Genonets input-file format

The input file must be in the Tab Separated Value (TSV) format (columns are separated by tabs). The first row must always comprise the column headers, which are: Genotypeset, Genotype, Score, and Delta. The parser is agnostic to the order of the columns, but case-sensitive.

Note

Missing values are not permitted in the Genonets input file format.

Column attributes

Each row after the headers represents attributes of a single genotype. The Genonets input file format requires that the following four attributes (corresponding to the column headers) be defined for each genotype:

Genotypeset

Unique name/identifier of the genotype set to which the genotype belongs. A genotype may fall within the intersection of multiple genotype sets. In this case, the genotype must be specified in multiple rows, with one row corresponding to one of the genotype sets. Then, the number of rows in which the genotype appears would correspond to the number of genotype sets that contain the genotype.

Genotype

The genotype, as a sequence of letters from the required alphabet type. All genotypes in the input file must be of the same alphabet type, and of equal length.

Score

Quantitative phenotype value corresponding to the genotype. In cases where the value is not available, it should be replaced by ‘0’.

Delta

Noise associated with the quantitative phenotype data. The same delta value must be used for all genotypes within the same genotype set, i.e., for all rows with the same value for Genotypeset. In cases where the value is not available, it should be replaced by ‘0’.

Example

Let us consider a concrete example by taking a look at the sample input file. The sample input file contains data for five Mus transcription factors. Each Genotype is an 8nt long DNA sequence, which represents a possible transcription factor binding site. The Genotypeset corresponding to the genotype is the name of the transcription factor that binds the genotype. The Score is the E-score, a measure of the relative binding affinity of the transcription factor to the DNA sequence 1 (i.e., genotype). Finally, the Delta value is a measure of experimental noise, in this case determined by comparing binding affinities on two different microarray designs. When performing landscape related analyses such as Paths, Peaks, and Epistasis, the score for each genotype is considered as a range from \(Score-Delta\) to \(Score + Delta\).

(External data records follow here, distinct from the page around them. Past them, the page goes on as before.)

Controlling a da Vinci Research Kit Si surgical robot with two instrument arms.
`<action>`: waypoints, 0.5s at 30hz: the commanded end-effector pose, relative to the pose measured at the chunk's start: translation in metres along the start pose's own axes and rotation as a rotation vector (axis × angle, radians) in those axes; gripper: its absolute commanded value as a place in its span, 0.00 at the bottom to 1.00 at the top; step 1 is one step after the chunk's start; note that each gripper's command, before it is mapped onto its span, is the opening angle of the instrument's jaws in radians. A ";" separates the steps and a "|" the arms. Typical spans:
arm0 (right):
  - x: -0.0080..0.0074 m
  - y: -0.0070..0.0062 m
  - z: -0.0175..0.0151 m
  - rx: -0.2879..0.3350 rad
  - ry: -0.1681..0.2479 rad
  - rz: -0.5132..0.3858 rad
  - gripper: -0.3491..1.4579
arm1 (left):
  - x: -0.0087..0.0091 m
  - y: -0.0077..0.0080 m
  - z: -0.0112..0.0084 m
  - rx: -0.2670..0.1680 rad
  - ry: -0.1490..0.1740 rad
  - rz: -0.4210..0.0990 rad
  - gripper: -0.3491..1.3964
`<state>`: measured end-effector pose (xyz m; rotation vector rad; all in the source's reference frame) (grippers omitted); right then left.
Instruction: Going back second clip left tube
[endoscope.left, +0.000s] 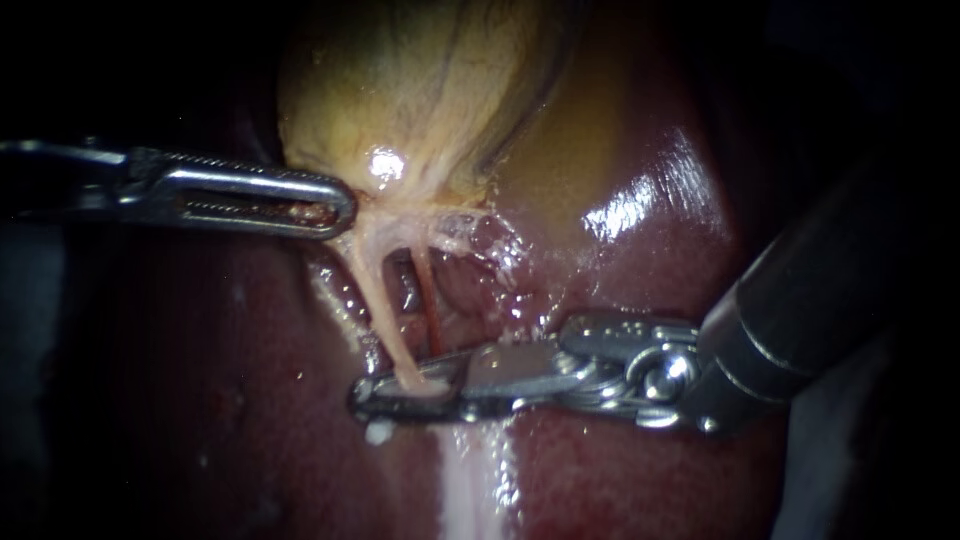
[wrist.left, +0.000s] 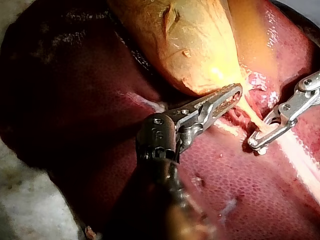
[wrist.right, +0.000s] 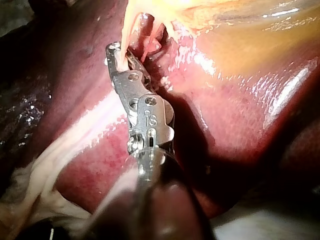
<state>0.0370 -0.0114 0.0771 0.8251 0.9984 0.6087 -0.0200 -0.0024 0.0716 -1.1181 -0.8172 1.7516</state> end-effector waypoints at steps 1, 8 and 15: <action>-0.0001 0.0000 0.0000 -0.002 -0.002 0.000 0.00 | 0.0000 0.0000 0.0000 0.000 0.000 0.000 0.00; -0.0001 0.0000 0.0000 -0.005 -0.004 0.000 0.00 | 0.0000 0.0000 -0.0001 0.000 0.000 0.000 0.00; 0.0006 -0.0002 0.0000 0.020 0.044 0.002 0.43 | 0.0000 0.0000 -0.0001 -0.001 0.000 0.000 0.00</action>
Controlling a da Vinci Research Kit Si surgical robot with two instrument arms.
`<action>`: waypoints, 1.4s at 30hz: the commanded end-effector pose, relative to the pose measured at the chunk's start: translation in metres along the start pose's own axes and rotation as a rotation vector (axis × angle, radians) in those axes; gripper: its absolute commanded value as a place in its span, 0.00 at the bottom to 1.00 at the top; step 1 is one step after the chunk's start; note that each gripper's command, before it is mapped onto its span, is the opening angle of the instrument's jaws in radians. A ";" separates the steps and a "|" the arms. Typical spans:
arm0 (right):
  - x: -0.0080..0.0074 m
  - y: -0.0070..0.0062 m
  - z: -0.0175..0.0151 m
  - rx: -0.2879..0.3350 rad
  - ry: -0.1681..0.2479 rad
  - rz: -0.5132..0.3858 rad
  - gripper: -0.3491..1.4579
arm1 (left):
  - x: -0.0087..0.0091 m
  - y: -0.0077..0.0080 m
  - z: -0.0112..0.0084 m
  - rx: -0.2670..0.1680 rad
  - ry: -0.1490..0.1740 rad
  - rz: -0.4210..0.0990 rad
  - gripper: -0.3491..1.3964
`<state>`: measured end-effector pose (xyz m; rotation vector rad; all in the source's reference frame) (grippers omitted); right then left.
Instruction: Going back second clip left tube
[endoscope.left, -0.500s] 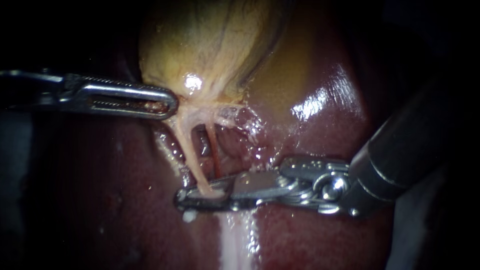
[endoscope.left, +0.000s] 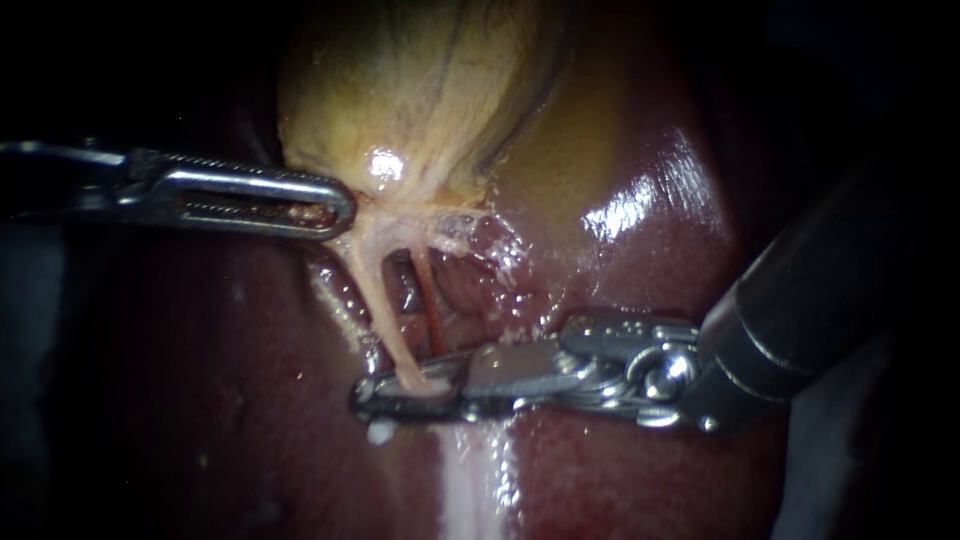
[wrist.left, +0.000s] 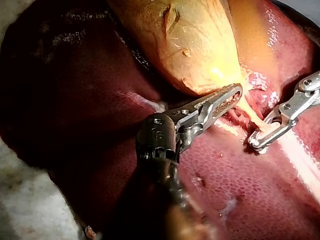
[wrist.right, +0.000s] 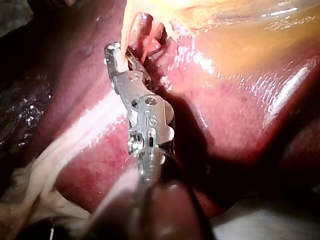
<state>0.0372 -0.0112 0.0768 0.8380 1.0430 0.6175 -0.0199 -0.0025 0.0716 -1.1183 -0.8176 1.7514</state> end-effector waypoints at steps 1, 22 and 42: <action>0.0002 -0.0001 -0.0001 -0.017 0.011 0.000 0.44 | 0.0000 0.0000 -0.0001 0.000 0.000 0.000 0.00; 0.0020 -0.0006 -0.0037 -0.058 0.028 -0.183 0.47 | -0.0001 0.0001 -0.0002 0.000 -0.001 0.000 0.00; 0.0052 -0.0017 -0.0160 -0.020 0.020 -0.349 0.47 | -0.0001 0.0000 -0.0001 0.000 0.000 0.001 0.00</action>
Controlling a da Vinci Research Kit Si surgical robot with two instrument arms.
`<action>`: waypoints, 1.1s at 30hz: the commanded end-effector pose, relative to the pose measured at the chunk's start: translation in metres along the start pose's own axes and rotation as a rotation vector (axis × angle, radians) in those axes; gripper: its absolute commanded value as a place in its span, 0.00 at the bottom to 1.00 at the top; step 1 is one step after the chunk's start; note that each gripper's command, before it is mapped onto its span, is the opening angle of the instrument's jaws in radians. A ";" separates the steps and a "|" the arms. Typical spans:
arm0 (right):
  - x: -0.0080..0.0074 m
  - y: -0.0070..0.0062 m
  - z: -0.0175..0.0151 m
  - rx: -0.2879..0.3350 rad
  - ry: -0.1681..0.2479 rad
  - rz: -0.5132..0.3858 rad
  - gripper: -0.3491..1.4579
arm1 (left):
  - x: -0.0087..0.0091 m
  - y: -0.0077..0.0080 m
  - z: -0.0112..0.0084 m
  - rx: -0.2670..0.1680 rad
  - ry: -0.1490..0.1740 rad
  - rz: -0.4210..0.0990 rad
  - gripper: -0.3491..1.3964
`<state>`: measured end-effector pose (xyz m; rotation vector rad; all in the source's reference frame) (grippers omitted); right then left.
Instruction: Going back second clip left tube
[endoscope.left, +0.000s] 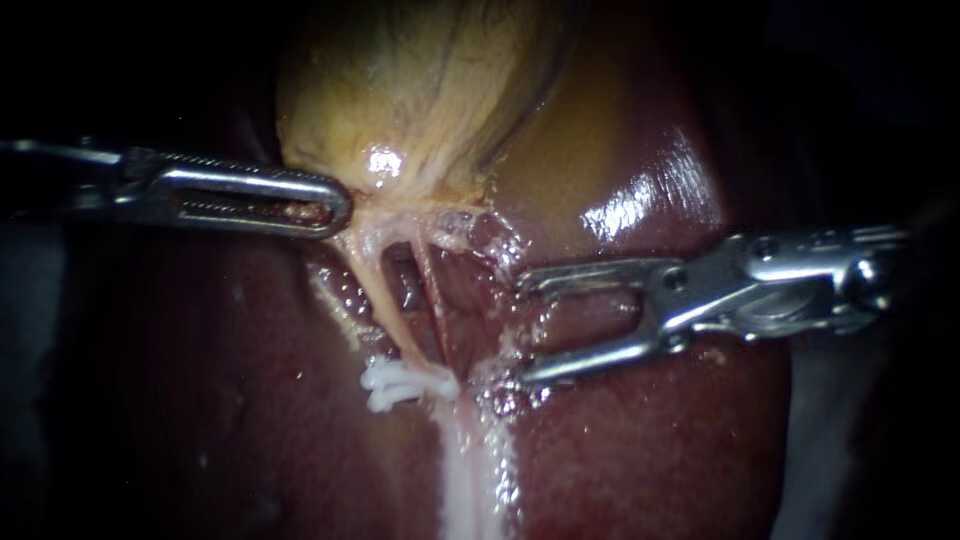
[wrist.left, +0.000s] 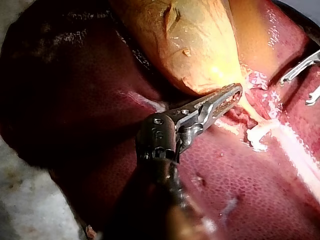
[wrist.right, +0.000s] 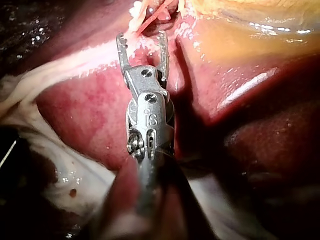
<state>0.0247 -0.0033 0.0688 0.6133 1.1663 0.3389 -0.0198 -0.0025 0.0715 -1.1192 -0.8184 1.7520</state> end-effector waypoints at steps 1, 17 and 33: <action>0.0002 0.0001 -0.0005 0.001 0.000 -0.003 0.47 | -0.0001 -0.0001 0.0001 0.001 0.000 0.000 0.00; 0.0001 -0.0001 -0.0021 0.000 0.000 -0.007 0.47 | 0.0001 -0.0019 0.0045 0.014 0.008 0.004 0.00; 0.0001 -0.0004 -0.0023 0.002 0.000 -0.008 0.47 | -0.0005 -0.0039 0.0077 0.005 0.001 0.013 0.00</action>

_images/input_file_format.png

In the figure above, the first colored box shows the column headers. The colored boxes that follow highlight parts of the genotype data for the five genotype sets in the sample input file.

References

1

Michael F Berger et al. “Compact, universal DNA microarrays to comprehensively determine transcription-factor binding site specificities”. Nature Biotechnology 24, 1429 - 1435 (2006).